L’aspetto che suscita la preoccupazione di politici e commentatori, tuttavia, non sembra riguardare tanto la “produzione” della post-verità, quanto le ragioni della sua ricezione: «perché c’è una complicità molto forte da parte di chi ‘subisce’ il dato emotivamente accattivante o di parte, visto che il dato è quasi sempre facilmente verificabile con mezzi endogeni, facilmente accessibili attraverso la stessa rete.» (Ibidem)

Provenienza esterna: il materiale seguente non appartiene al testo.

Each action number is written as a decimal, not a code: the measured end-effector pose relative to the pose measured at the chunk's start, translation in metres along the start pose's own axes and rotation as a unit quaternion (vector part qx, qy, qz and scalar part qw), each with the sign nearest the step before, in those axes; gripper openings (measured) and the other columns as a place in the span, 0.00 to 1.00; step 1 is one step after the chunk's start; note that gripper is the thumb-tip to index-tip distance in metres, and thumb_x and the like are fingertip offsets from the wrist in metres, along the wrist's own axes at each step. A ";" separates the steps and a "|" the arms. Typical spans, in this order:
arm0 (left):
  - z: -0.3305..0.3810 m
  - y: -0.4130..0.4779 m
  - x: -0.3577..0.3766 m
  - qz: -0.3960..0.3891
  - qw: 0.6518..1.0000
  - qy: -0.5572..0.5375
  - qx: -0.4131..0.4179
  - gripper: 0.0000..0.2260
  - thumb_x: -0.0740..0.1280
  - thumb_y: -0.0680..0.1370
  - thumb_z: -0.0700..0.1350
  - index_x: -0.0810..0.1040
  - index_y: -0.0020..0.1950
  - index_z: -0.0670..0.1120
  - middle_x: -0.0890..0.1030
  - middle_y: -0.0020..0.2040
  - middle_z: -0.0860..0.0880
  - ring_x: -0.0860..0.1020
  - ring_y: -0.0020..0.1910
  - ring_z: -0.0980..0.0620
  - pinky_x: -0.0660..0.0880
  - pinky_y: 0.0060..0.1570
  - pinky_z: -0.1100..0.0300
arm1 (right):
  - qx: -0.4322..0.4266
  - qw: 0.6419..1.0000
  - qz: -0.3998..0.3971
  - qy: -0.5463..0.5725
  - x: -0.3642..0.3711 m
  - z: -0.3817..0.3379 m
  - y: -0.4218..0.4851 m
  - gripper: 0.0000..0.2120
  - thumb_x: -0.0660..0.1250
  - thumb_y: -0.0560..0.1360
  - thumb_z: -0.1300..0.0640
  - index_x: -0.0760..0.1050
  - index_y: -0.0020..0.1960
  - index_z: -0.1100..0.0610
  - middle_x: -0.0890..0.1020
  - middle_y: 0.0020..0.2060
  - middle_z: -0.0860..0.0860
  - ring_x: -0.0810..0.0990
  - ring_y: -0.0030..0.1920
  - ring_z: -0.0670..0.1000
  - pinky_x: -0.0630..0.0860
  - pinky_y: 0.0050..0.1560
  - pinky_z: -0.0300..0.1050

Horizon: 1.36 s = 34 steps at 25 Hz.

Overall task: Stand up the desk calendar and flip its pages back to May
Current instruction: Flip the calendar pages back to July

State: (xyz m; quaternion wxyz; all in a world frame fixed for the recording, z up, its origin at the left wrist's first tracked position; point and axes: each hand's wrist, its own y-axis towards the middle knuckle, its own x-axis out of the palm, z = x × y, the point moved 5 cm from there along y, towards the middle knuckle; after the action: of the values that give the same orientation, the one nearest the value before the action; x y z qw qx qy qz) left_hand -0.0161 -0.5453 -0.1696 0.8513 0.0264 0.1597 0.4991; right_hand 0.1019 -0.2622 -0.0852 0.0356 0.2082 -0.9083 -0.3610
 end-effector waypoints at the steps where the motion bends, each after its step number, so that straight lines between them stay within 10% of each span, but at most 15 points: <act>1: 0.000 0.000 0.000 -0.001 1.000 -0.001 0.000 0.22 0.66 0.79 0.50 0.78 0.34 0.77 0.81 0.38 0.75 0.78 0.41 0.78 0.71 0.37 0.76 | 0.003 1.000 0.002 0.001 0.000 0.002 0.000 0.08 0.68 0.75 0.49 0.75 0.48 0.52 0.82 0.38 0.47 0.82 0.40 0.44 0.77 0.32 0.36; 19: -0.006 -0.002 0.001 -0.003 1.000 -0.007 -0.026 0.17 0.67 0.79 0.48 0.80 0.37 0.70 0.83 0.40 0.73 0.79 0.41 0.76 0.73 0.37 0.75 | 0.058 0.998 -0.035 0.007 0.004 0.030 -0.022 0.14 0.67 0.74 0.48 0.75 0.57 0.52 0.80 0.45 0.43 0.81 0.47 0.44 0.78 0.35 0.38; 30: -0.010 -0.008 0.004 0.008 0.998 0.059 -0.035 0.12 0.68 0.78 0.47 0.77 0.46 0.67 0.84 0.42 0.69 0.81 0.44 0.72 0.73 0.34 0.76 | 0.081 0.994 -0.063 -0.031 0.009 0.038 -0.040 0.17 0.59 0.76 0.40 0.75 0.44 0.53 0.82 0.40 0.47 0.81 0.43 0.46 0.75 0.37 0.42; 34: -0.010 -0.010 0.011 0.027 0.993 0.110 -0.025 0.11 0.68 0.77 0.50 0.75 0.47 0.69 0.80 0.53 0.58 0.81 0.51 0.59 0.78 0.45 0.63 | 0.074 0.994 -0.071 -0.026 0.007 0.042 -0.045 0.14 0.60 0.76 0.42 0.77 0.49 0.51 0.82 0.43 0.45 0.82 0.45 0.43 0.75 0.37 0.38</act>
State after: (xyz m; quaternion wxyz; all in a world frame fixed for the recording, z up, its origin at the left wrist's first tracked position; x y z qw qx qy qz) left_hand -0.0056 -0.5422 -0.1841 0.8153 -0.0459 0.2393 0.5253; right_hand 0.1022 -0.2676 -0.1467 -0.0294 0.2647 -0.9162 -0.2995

La preoccupazione di tutelare gli utenti, espressa in più occasioni dell’onorevole Laura Boldrini, sembra implicare il retro-pensiero che giudica i fruitori delle notizie una massa di minus habens incapaci di discernimento, soprattutto (come nel caso della vittoria imprevedibile e inattesa di Trump, della Brexit e del No al referendum), quando scelgono e sostengono messaggi orientati in direzione contraria alla presunzione di ragionevolezza e di “verità” dei giudizi che danno sostanza al pensiero “progressista”.
Il problema della disinformazione e della menzogna è reale e molto grave, ma si tratta di un problema che riguarda la morale e l’educazione, non la legge. La morale perché chi mente sa di compiere il male negando ciò che sa e crede vero. L’educazione perché formulare o aderire a giudizi infondati è la conseguenza di un’insufficiente formazione della coscienza.
Perciò quando la politica inizia a porsi l’obiettivo di controllare e regolamentare le informazioni, avviando un processo ostile alla libertà di espressione, il timore di una deriva totalitaria è legittimo.
Paradossalmente è proprio il pensiero “progressista”, che ora s’interroga trepidante sulle ragioni della diffusione della “post-verità”, ad aver generato le condizioni della sua esistenza. “Post” significa “dopo, dietro, oltre”; la locuzione “post-verità” indica dunque uno scenario in cui la narrazione, svincolata dall’oggettività del reale, si appoggia esclusivamente su elementi soggettivi il cui esito culturale è il relativismo, cuore pulsante del progressismo.
E’ perciò illogico, e anche un po’ grottesco, che da questa tribuna provengano le recriminazioni sulle conseguenze sociali della destituzione della verità dal suo fondamento.